There are an estimated 1.5 million disabled people in Sweden. This should be seen in relation to our population, which is now approximately 8.3 million. The figure on the number of disabled is very uncertain, however. It increases or decreases depending on how we assess impairments of physical and mental abilities and how we define the standards to be fulfilled.

As for the numbers who are classified as disabled solely on the basis of injury or illness, we usually say that about 80,000 are mentally retarded, and of these roughly 35,000 are registered under the Act on Provisions for Mentally Retarded Persons. An estimated 70,000 people have impaired vision. About 330,000 have impaired hearing. The number of mobility-disabled people is put at roughly 380,000 and about 120,000 of them use technical aids to move about. People whose working capacity is reduced as the result of long-term illness are believed to number approximately 600,000.

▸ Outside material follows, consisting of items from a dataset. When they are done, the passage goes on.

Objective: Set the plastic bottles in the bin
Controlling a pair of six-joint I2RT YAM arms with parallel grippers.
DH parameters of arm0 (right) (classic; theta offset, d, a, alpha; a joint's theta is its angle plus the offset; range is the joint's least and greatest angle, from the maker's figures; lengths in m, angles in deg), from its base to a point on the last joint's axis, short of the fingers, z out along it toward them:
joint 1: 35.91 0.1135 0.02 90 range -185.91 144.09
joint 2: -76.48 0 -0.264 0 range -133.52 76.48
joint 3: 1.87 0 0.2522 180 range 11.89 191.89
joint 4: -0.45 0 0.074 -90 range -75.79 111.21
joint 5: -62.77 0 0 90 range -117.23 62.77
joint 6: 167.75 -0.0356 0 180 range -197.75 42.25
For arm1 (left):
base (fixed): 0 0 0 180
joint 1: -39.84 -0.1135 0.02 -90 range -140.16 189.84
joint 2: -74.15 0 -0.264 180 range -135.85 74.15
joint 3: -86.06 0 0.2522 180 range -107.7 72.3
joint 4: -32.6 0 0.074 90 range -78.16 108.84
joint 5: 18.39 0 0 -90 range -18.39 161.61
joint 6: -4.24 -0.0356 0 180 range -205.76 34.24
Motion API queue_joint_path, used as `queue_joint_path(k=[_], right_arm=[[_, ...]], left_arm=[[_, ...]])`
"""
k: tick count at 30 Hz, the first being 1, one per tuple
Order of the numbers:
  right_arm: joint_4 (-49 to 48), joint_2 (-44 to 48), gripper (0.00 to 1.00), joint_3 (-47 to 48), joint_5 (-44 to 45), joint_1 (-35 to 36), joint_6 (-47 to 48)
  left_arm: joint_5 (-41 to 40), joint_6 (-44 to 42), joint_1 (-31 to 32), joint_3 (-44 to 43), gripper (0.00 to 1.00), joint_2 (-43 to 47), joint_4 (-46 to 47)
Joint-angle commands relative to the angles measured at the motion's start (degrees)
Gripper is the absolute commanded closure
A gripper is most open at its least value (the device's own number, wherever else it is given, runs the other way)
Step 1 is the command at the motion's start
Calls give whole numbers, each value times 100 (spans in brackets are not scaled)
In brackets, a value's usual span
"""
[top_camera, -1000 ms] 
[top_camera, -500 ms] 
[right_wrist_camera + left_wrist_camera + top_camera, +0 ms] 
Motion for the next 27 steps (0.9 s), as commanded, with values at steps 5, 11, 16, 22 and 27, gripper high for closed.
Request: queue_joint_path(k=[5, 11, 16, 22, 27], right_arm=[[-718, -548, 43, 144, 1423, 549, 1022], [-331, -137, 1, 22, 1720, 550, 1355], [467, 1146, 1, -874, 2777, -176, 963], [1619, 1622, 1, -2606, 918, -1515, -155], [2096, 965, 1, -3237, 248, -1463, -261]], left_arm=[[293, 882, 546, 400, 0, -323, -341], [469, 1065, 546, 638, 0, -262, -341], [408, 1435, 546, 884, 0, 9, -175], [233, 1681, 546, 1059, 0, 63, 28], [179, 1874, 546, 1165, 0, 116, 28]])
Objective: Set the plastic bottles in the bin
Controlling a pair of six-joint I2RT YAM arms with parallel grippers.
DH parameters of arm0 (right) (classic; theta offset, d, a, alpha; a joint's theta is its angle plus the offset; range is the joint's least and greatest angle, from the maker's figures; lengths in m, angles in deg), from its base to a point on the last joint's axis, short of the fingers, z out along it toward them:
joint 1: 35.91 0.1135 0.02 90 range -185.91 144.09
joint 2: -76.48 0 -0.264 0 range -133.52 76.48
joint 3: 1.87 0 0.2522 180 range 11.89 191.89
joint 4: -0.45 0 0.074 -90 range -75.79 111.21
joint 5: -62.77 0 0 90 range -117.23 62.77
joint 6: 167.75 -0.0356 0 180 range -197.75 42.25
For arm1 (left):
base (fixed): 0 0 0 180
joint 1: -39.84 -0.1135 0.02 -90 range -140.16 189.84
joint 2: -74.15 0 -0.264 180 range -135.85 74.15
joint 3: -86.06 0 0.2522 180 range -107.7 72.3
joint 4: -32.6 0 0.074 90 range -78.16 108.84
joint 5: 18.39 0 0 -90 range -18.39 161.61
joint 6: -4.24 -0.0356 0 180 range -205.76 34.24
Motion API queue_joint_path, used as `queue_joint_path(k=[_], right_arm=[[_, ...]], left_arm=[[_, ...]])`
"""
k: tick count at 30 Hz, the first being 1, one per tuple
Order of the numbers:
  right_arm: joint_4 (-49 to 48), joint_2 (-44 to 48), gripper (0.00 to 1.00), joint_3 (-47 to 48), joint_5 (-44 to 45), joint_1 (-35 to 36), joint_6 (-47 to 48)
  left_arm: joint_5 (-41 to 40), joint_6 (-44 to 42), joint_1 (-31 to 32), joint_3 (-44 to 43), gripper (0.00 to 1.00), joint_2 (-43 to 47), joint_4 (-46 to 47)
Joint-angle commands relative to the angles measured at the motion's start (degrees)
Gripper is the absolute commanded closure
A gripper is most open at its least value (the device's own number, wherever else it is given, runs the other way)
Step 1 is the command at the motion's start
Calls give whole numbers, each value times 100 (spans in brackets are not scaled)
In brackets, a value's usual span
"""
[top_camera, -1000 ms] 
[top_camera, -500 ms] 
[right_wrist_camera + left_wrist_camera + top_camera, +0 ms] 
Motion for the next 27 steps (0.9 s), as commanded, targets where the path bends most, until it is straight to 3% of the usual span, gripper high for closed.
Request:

As mentioned above, the way of defining disabilities affects these figures. There is no comprehensive report on the occurrence of disabilities in Sweden. Attempts have been made to obtain such information in connection with the national census. They have failed. The estimates that are made are based on nat39ional statistical studies of people's health and living conditions. Other figures are based on the number of people with disabilities who are registered in particular contexts. This applies, for instance, to the nationwide health check-up given to all children aged 4, and to the statistics kept by the National Labor Market Administration regarding job applicants with disabilities. As for the mentally retarded, all of those receiving the care available to them by law are registered. The disabled people's organizations provide additional data on which we can base our estimates.

The available data does not tell us much about trends. On the one hand, we can admittedly observe that medical progress is reducing the incidence of disabilities caused by specific diseases. Polio, for example, has now been entirely eradicated in Sweden. At the same time, the number of disabled people tends to rise because they survive longer than before, as a result of better methods of treatment and other medical efforts. In addition, a growing number of people are injured in traffic accidents or in other kinds of mishaps directly related to social developments. The decline in the number of people now becoming disabled thanks to better medical care and other factors is thus reduced or even perhaps outweighed by other factors that increase the number of disability cases. As a consequence, we do not really know whether the number of disabled people in Sweden is rising or falling.

Existing data merely indicates the people who have a disability or handicap. It tells little about the number of people living in a handicap situation. Aside from handicapped people themselves, many relatives or friends are affected by such a situation. The disabled and the handicapped are thus not an inconsequential minority. What we refer to in everyday speech as "handicap issues" affect most of the people in Sweden in some way. Only a small number of people can be regarded as spending their lives without any contact whatsoever with disabilities or handicaps, either their own or those of other people.

In describing what it is like to be a disabled person in Sweden, different points of departure may be used. One is to try and see whether (and in what respects) the situation of disabled people is the same as that of other people, very broadly speaking. This implies examining whether disabled people partake of the Swedish standard of living under reasonable conditions.